§ **Problem details**
Every line below should be copied out exactly.

§ **Supplied data**
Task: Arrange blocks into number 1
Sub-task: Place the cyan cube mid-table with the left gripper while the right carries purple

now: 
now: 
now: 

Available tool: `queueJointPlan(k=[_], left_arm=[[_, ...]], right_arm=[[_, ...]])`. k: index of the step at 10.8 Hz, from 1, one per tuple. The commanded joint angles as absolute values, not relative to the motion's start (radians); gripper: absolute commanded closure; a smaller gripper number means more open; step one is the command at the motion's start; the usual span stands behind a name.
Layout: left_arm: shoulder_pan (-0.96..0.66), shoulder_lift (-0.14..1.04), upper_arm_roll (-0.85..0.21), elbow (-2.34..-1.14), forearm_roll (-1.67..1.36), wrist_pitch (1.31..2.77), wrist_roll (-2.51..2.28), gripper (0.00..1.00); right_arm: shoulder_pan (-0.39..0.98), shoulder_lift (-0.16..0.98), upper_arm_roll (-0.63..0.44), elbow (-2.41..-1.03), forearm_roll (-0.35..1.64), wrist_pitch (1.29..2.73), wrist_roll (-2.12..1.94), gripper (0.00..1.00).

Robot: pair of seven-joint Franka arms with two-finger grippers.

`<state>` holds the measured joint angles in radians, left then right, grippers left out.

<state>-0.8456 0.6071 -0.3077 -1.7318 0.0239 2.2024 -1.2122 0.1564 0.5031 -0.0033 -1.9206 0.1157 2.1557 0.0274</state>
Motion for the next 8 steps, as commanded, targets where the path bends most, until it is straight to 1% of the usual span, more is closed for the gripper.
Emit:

§ **Task solution**
Task: Arrange blocks into number 1
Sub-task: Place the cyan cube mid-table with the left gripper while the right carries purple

now: 
now: 
now: 

Available tool: `queueJointPlan(k=[_], left_arm=[[_, ...]], right_arm=[[_, ...]])`. k: index of the step at 10.8 Hz, from 1, one per tuple. The commanded joint angles as absolute values, not relative to the motion's start (radians); gripper: absolute commanded closure; a smaller gripper number means more open; step one is the command at the motion's start; the usual span stands behind a name.
Layout: left_arm: shoulder_pan (-0.96..0.66), shoulder_lift (-0.14..1.04), upper_arm_roll (-0.85..0.21), elbow (-2.34..-1.14), forearm_roll (-1.67..1.36), wrist_pitch (1.31..2.77), wrist_roll (-2.51..2.28), gripper (0.00..1.00); right_arm: shoulder_pan (-0.39..0.98), shoulder_lift (-0.16..0.98), upper_arm_roll (-0.63..0.44), elbow (-2.41..-1.03), forearm_roll (-0.35..1.64), wrist_pitch (1.29..2.73), wrist_roll (-2.12..1.94), gripper (0.00..1.00).

Robot: pair of seven-joint Franka arms with two-finger grippers.

`<state>` holds the measured joint angles in radians, left then right, grippers left out.

<state>-0.8456 0.6071 -0.3077 -1.7318 0.0239 2.2024 -1.2122 0.1564 0.5031 -0.0033 -1.9206 0.1157 2.1557 0.0274</state>
Motion for the next 8 steps, as commanded, targets where the path bends most, until it is straight to 1% of the usual span, more is closed for the gripper.
Emit:

The output contains nothing more.